15. The electroluminescent display device of claim 11 wherein the plurality of subpixels further comprises: at least a third sub-pixel not including a compensation transistor, the third sub-pixel including a reference node for providing a reference voltage transmitted through a reference node line, a light emitting diode, a driving transistor, a switching transistor, and a capacitor.

16. The electroluminescent display device of claim 15 wherein the first to third subpixels comprise subpixels for emitting red, blue, and green light.

17. The electroluminescent display device of claim 11, wherein the plurality of subpixels each comprise: the light emitting diode; and a sub-pixel driving circuit for controlling the light emission of the light emitting diode.

18. The electroluminescent display device of claim 17 wherein the subpixel drive circuit provides a drive current to the light emitting diode that does not include a high potential voltage due to the reference voltage.
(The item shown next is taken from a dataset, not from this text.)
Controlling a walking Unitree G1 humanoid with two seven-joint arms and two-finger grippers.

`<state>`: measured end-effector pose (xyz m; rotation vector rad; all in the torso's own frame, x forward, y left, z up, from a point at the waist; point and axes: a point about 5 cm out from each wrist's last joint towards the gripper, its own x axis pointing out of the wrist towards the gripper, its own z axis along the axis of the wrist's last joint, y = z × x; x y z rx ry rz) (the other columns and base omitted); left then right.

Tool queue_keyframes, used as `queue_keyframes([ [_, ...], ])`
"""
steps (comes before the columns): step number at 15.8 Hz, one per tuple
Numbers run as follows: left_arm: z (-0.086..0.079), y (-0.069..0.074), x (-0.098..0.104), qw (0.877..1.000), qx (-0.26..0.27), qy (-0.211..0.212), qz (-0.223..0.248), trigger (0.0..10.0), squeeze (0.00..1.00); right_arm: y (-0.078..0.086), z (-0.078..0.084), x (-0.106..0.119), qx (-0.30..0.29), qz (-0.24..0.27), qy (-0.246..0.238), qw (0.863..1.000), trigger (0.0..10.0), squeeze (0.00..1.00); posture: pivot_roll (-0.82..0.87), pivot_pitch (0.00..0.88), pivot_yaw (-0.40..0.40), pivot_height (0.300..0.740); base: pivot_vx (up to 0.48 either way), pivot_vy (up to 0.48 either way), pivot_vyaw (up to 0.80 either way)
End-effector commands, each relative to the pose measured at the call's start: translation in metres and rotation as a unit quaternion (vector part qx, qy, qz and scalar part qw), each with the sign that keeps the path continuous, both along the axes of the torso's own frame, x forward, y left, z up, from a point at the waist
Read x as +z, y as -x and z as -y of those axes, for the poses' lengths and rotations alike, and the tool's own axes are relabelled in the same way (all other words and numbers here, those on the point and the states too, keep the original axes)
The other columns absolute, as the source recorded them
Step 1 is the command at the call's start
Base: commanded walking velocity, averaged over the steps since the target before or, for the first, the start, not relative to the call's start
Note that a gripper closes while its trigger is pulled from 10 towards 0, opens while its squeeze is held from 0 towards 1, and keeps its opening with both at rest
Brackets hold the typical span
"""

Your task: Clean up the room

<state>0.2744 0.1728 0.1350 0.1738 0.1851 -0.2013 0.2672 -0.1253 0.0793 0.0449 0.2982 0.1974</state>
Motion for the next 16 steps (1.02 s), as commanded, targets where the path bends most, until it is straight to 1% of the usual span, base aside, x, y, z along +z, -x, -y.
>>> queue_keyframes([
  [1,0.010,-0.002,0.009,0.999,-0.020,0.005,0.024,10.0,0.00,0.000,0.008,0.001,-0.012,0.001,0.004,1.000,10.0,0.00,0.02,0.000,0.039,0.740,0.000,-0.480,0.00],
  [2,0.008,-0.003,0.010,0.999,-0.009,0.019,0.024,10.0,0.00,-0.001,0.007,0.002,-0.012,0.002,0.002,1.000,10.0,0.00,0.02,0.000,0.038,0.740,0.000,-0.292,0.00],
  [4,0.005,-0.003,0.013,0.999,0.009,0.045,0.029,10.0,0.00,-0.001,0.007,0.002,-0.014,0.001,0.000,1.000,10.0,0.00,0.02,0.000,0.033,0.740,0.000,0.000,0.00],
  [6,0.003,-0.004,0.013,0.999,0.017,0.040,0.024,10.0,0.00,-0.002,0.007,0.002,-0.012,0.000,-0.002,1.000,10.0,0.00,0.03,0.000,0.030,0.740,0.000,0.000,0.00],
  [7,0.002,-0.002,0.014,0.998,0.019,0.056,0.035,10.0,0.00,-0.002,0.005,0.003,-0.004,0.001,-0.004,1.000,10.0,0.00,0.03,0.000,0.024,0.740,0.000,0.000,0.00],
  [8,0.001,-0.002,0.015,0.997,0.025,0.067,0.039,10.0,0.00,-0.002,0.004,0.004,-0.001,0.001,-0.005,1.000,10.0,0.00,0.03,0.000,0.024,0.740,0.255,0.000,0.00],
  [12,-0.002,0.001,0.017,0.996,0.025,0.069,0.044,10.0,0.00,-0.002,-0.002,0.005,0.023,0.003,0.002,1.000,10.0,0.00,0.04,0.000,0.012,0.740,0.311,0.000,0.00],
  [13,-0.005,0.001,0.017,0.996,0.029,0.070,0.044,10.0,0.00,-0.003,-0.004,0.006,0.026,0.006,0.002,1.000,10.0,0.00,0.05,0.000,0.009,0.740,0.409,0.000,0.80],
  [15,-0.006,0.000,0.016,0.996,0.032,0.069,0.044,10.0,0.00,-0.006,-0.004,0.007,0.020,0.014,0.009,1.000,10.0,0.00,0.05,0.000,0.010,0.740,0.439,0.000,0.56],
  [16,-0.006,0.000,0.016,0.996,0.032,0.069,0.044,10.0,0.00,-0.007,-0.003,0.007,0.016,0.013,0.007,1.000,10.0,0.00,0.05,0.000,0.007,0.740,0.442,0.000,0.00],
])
19. The electroluminescent display device of claim 11, wherein the plurality of sub-pixels are arranged in an nth row, and the first sub-pixel receives an nth-1 scan signal through an nth-1 scan line, and the second sub-pixel receives an nth scan signal through an nth scan line.

20. The electroluminescent display device of claim 19, wherein the first compensation transistor is controlled by the n-1 scan signal to provide the reference voltage and the second compensation transistor is controlled by the n scan signal to provide the reference voltage.